Up to and including the line with "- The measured", repeat every line of the listing exactly, beginning at the first.

^^^^^^^^^^^^^^^^

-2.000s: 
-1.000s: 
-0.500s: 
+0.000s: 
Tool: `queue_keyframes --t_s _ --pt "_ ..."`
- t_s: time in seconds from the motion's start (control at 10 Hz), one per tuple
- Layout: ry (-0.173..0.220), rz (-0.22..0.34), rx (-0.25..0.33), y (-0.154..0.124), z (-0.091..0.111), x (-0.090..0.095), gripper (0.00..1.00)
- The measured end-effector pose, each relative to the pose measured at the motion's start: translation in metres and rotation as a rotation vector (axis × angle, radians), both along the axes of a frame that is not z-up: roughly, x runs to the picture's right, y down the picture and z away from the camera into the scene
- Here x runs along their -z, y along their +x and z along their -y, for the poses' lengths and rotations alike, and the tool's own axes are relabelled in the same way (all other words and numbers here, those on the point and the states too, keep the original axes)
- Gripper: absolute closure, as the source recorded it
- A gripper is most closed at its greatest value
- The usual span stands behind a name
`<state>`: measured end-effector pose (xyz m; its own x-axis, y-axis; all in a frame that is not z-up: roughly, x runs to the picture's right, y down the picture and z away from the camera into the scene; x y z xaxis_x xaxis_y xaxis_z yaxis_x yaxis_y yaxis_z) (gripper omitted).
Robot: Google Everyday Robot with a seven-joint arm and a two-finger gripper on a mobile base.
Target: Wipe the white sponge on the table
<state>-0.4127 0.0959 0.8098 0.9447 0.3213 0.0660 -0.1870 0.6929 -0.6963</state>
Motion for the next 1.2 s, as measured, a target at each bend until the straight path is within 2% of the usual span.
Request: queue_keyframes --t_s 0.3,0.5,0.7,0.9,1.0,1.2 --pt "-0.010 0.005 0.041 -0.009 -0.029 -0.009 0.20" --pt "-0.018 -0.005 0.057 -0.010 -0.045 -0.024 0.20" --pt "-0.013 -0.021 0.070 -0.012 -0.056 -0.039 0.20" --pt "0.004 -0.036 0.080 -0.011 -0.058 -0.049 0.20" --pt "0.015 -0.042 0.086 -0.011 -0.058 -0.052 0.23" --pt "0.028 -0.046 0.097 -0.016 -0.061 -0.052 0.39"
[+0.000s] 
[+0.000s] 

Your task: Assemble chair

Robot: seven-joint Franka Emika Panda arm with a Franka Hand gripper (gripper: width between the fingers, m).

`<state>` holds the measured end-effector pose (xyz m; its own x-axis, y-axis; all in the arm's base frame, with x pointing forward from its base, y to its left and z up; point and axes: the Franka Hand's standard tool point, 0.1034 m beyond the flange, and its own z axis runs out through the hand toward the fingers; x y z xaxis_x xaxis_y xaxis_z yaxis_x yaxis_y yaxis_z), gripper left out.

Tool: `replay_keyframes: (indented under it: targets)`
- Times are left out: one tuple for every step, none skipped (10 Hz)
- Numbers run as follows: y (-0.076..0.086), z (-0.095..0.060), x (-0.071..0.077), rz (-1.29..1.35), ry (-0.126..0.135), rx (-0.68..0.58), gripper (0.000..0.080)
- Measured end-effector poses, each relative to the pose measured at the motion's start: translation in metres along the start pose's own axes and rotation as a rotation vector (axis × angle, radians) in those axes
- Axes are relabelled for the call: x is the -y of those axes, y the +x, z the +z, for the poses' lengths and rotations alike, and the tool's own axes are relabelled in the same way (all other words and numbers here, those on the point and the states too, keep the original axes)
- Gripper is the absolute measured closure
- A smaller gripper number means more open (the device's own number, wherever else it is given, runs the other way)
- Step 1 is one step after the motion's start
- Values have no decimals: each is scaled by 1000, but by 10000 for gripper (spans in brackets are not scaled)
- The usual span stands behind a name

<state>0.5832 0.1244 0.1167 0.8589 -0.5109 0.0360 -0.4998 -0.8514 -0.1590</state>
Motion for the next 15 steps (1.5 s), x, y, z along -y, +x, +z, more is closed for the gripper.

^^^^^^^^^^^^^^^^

## Response area
-2.000s: 
-1.000s: 
-0.500s: 
+0.000s: 
Tool: `queue_keyframes --t_s _ --pt "_ ..."`
- t_s: time in seconds from the motion's start (control at 10 Hz), one per tuple
- Layout: ry (-0.173..0.220), rz (-0.22..0.34), rx (-0.25..0.33), y (-0.154..0.124), z (-0.091..0.111), x (-0.090..0.095), gripper (0.00..1.00)
- The measured end-effector pose, each relative to the pose measured at the motion's start: translation in metres and rotation as a rotation vector (axis × angle, radians), both along the axes of a frame that is not z-up: roughly, x runs to the picture's right, y down the picture and z away from the camera into the scene

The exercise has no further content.